A device with a barcode scanner has applications for a wide range of businesses. For retail, it can provide on-site ordering, ticketing, and delivery tracking. In the warehouse, it can aid with inventory management.

Integrated payment system. Point of sale solutions are getting a lot of attention due to the critical service levels it can improve by eliminating lines at the register. More than 85% of consumers report leaving a store rather than wait in a line during the last 12 months. That’s an estimated $38 billion annually in lost sales in the U.S. alone. Self-service checkout stations are an improvement, but they don’t solve all retail industry needs.

With an integrated point of sale, each associate can function as a point-of-sale terminal. Customers can bypass the lines completely.

Unified architecture. Standalone mobile devices are not always easily adaptable to your current system. If possible, invest in a system with unified architecture. That means new mobile devices are essentially plug-and-play.
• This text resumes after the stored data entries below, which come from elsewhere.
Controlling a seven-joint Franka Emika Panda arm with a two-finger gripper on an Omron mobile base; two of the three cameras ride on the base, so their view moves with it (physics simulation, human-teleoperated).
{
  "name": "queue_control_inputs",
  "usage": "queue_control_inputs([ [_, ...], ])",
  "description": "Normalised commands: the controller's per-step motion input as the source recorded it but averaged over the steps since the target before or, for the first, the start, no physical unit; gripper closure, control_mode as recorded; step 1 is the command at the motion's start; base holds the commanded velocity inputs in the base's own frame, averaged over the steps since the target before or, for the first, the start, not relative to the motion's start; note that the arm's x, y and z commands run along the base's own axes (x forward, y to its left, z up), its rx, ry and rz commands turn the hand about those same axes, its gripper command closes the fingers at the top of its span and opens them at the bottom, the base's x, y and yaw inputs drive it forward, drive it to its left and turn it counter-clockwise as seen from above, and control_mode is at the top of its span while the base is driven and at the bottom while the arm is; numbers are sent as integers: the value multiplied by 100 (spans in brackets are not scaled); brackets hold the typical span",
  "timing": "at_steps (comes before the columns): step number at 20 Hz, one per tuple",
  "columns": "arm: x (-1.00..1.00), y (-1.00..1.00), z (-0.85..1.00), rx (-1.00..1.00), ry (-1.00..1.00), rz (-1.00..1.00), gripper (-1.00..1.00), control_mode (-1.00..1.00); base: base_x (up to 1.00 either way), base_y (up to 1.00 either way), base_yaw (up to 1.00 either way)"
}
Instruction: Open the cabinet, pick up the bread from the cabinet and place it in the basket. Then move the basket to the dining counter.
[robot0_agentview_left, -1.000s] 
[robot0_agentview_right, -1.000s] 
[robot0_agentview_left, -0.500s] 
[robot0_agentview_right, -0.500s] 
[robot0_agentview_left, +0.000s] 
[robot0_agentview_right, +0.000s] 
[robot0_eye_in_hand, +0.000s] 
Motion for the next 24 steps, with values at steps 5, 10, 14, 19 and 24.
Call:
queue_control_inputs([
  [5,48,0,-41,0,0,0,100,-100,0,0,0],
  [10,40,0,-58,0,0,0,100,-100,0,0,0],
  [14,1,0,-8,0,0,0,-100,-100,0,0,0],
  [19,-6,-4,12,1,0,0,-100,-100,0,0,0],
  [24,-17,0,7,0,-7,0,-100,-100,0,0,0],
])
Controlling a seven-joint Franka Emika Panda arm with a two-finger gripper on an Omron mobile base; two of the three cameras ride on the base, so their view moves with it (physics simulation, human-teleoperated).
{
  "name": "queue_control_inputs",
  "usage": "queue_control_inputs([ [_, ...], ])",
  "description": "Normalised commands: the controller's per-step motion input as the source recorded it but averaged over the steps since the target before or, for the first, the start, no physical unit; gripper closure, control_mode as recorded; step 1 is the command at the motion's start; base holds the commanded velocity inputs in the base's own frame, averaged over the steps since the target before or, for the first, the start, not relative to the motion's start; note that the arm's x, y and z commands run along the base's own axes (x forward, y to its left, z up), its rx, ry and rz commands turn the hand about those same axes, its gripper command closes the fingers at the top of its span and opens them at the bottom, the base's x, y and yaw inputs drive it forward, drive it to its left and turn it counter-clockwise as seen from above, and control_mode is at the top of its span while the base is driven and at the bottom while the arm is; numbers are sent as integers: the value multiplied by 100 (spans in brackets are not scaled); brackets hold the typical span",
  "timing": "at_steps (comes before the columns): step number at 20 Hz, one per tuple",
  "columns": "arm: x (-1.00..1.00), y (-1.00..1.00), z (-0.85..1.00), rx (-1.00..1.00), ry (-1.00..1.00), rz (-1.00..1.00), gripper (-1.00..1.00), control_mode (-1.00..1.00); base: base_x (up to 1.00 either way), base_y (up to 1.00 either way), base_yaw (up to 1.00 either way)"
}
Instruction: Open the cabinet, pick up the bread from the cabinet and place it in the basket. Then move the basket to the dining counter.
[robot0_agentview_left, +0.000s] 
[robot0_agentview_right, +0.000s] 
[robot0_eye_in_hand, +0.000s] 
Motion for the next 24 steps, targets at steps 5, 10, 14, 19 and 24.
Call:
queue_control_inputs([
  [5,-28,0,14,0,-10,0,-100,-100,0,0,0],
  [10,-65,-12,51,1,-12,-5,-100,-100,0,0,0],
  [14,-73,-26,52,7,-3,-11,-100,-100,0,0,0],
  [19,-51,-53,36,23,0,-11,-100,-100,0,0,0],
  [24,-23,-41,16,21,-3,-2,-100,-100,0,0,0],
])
Some companies that manufacture mobile devices promise that they offer the equivalent of unified architecture, then suggest numerous workaround solutions. One says you can connect their equipment to a monitor, but only if you remove the bottom cap with a pair of pliers. It turns out that their USB-C connection is internal; not an optimal solution for agility in the workplace.
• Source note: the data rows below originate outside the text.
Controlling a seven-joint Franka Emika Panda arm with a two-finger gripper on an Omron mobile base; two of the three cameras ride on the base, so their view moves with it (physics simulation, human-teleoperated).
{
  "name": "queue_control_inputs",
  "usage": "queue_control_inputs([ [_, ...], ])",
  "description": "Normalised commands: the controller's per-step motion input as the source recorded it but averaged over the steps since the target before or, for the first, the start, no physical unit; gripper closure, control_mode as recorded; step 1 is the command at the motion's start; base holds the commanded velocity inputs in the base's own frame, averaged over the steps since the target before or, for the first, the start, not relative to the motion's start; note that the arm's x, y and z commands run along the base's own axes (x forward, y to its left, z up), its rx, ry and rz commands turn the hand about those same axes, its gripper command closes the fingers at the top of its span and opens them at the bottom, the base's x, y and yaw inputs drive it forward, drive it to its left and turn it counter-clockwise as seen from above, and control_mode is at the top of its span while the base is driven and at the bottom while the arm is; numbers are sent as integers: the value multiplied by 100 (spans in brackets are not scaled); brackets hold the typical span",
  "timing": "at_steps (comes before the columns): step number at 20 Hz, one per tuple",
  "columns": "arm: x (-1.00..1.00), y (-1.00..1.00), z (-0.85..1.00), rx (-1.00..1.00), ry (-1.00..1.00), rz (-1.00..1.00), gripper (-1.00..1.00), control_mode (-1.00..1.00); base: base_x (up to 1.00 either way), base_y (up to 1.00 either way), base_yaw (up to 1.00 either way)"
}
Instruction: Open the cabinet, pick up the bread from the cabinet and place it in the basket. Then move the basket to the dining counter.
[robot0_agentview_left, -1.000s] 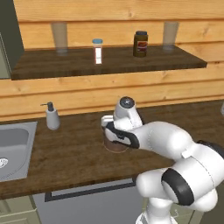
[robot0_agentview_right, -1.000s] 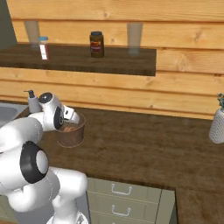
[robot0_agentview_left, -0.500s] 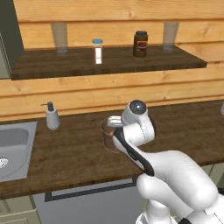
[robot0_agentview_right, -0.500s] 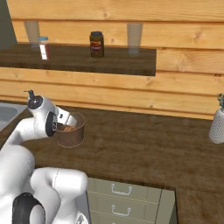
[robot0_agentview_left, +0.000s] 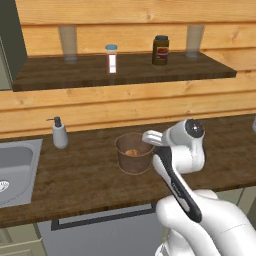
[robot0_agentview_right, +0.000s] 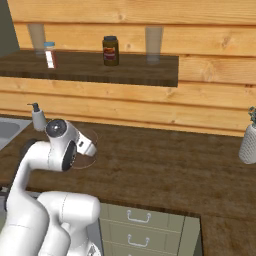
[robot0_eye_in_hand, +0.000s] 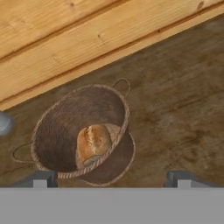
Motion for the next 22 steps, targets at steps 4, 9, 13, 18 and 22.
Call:
queue_control_inputs([
  [4,7,-9,-3,20,6,0,-100,-100,0,0,0],
  [9,35,-5,0,11,9,0,-100,-100,0,0,0],
  [13,31,0,0,5,26,0,-100,-100,0,0,0],
  [18,29,0,-14,1,31,0,-100,-100,0,0,0],
  [22,22,0,-31,0,7,1,-100,-100,0,0,0],
])
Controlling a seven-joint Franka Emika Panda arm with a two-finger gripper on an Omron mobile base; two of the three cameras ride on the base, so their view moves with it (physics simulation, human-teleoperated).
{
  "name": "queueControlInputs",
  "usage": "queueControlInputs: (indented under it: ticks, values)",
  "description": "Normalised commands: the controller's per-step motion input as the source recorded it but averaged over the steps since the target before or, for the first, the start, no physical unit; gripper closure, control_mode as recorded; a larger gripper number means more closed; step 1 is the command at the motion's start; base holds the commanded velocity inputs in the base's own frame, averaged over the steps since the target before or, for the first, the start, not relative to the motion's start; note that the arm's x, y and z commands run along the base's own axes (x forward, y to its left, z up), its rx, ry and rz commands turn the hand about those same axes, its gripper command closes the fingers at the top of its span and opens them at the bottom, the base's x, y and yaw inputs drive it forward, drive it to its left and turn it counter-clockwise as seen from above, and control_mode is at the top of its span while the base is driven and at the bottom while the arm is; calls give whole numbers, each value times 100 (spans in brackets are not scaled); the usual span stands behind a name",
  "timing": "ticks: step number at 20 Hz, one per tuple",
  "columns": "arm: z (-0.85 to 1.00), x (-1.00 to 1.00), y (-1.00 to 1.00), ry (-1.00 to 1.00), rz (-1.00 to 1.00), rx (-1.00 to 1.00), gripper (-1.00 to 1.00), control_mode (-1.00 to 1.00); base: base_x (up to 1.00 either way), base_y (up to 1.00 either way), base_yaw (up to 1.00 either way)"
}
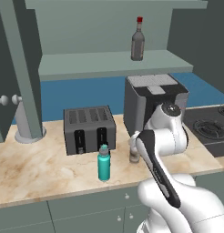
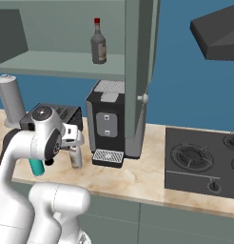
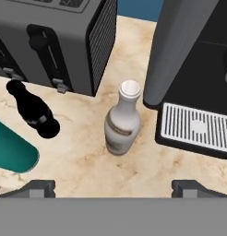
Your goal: Sort all alcoholic drinks to one cabinet, and non-alcoholic drinks to the other.
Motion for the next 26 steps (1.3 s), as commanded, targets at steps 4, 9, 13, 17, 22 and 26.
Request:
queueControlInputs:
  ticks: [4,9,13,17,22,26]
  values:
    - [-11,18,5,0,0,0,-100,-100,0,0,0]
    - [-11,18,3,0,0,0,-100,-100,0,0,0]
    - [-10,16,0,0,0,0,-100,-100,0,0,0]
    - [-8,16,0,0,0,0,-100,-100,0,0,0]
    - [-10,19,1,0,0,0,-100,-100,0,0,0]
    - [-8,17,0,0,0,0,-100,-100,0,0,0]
Checking the user manual of handheld devices reveals a lot. You might find that if you want to connect your device to an external display, you’ve got to purchase a separate docking station. That’s just not an efficient use of resources for most users — not just because of the initial cost, but because of the time and effort that goes into maintaining yet another piece of equipment.

Future proofing your system

Legacy platforms just aren’t able to handle the needs of an omnichannel environment. You need a system that can grow with you as your needs change.

It’s no longer enough to purchase just a payment device. A single device for inventory management also doesn’t make sense. You need a multi-capable device that can handle the needs of today’s demanding consumer.